Return only that part of the material below which starts with the line containing "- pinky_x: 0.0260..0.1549" and goes on through the line containing "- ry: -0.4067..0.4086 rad", restated exactly.
*** Block opens ***
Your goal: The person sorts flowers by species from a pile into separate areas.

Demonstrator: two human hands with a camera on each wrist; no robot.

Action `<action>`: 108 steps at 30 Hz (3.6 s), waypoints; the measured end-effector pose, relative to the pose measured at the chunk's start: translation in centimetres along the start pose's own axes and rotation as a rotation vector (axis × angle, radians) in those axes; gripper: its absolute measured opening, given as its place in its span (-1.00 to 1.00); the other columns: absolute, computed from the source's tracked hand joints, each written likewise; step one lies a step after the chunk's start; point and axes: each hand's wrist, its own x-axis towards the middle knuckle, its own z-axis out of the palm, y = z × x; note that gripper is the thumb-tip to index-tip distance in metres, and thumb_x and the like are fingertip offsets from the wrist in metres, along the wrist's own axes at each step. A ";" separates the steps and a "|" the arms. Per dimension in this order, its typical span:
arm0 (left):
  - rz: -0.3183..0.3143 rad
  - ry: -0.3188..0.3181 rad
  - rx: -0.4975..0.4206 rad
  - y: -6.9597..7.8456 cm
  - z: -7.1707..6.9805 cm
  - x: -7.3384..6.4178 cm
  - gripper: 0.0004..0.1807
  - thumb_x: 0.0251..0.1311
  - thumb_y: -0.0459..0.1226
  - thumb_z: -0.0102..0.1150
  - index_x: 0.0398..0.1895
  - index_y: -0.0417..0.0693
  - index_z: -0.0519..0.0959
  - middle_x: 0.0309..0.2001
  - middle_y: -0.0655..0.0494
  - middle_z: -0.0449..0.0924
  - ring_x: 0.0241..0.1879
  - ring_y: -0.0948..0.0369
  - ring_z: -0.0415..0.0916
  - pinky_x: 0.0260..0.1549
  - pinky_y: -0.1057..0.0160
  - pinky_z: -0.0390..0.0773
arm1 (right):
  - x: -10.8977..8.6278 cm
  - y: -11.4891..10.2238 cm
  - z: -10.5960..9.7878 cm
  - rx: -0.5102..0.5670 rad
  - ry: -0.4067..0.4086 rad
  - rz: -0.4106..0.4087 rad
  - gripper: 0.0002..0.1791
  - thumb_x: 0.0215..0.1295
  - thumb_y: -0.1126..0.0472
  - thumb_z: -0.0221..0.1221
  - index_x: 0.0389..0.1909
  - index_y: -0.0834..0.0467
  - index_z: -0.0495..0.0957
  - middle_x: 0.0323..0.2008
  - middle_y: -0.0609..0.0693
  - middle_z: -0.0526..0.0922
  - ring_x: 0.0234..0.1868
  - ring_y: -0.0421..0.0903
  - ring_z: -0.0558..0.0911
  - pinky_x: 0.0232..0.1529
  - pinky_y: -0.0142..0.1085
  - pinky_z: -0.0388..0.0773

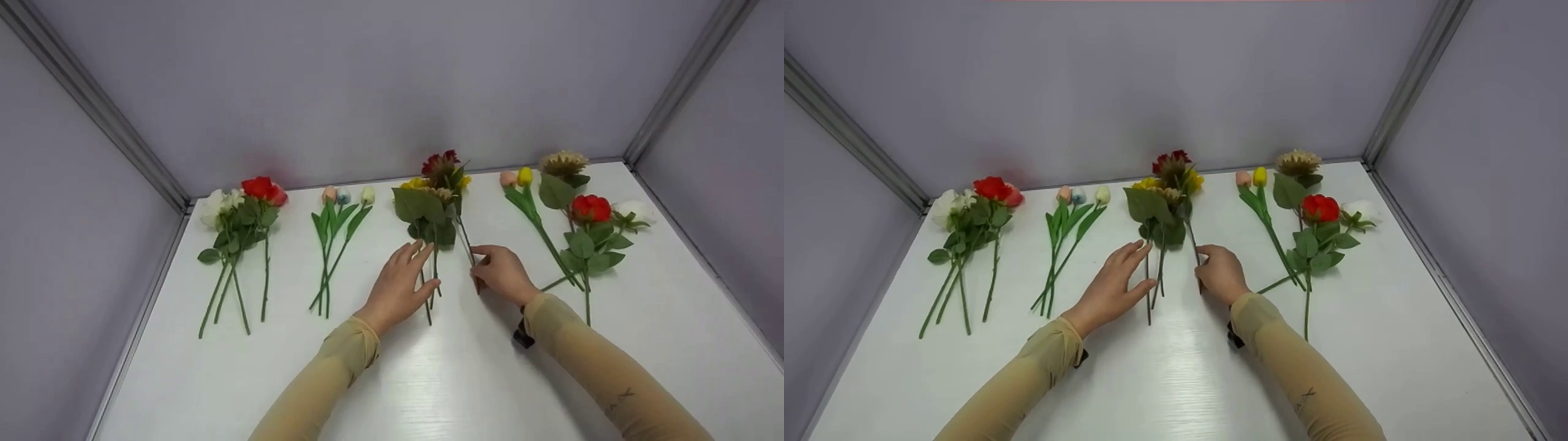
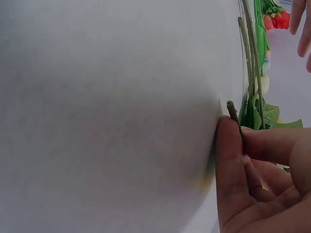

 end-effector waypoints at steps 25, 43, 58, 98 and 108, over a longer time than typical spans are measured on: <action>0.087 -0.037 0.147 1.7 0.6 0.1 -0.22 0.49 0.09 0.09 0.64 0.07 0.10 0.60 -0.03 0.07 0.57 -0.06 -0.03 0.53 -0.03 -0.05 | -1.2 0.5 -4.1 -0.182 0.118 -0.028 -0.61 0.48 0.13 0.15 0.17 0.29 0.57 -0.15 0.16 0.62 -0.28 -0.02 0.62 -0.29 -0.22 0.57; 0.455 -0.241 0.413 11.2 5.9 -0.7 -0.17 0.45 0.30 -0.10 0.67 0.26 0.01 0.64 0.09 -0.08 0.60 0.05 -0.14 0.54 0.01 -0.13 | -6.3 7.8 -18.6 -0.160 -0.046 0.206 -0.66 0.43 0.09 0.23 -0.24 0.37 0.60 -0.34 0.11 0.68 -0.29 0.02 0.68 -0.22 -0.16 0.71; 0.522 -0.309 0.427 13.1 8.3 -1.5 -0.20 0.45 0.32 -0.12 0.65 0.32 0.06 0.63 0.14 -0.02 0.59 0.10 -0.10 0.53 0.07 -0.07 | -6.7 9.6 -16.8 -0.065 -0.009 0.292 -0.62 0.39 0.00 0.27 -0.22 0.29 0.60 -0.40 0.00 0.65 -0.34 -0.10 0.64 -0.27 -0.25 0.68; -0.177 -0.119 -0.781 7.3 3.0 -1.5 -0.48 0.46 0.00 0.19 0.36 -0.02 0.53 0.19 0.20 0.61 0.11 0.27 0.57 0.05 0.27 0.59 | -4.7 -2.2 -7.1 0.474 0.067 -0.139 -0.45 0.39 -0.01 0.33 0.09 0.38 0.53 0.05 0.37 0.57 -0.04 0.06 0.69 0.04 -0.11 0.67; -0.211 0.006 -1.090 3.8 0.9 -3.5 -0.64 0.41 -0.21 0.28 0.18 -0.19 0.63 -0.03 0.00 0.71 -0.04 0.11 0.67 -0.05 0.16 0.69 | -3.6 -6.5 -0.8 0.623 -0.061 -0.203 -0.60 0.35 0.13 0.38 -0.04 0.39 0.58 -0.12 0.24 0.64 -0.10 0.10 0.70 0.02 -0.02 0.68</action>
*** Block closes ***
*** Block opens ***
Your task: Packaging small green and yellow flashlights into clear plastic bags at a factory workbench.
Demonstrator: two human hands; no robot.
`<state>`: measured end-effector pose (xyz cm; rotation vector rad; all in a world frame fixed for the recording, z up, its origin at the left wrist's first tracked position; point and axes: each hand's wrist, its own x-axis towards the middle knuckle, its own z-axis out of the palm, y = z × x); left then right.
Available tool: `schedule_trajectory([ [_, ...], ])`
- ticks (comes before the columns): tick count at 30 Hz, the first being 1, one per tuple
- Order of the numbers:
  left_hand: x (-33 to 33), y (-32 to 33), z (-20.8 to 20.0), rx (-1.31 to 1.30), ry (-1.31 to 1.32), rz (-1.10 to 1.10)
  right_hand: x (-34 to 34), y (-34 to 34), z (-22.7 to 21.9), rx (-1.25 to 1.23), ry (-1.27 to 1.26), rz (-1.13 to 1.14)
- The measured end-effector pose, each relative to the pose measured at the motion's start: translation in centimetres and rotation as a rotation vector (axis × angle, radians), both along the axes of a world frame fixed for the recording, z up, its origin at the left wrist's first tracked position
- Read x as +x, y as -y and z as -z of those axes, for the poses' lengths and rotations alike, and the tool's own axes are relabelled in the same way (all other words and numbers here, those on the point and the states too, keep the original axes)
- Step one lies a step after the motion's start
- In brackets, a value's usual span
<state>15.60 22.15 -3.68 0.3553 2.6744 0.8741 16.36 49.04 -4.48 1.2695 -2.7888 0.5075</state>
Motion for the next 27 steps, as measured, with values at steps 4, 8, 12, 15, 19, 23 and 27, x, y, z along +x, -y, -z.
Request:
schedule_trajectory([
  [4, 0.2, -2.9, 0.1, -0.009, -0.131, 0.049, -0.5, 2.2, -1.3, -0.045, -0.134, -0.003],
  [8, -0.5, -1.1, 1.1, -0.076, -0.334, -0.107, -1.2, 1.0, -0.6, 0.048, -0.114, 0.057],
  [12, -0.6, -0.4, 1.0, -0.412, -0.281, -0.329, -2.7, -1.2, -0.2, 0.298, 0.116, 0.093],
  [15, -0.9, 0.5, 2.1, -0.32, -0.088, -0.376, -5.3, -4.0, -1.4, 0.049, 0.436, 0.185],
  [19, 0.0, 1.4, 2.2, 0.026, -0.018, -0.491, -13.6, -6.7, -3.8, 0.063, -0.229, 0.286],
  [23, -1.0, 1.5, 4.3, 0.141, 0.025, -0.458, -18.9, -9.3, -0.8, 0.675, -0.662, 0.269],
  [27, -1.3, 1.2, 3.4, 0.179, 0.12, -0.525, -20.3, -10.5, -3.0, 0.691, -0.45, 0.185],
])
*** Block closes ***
§ **SOLUTION FOR THIS EXERCISE**
  - pinky_x: 0.0260..0.1549
  - pinky_y: -0.1057..0.0160
  - pinky_z: -0.0390..0.0773
arm1 (right):
  - x: -10.8977..8.6278 cm
  - y: -11.4891..10.2238 cm
  - z: -10.5960..9.7878 cm
  - rx: -0.5102..0.5670 rad
  - ry: -0.4067..0.4086 rad

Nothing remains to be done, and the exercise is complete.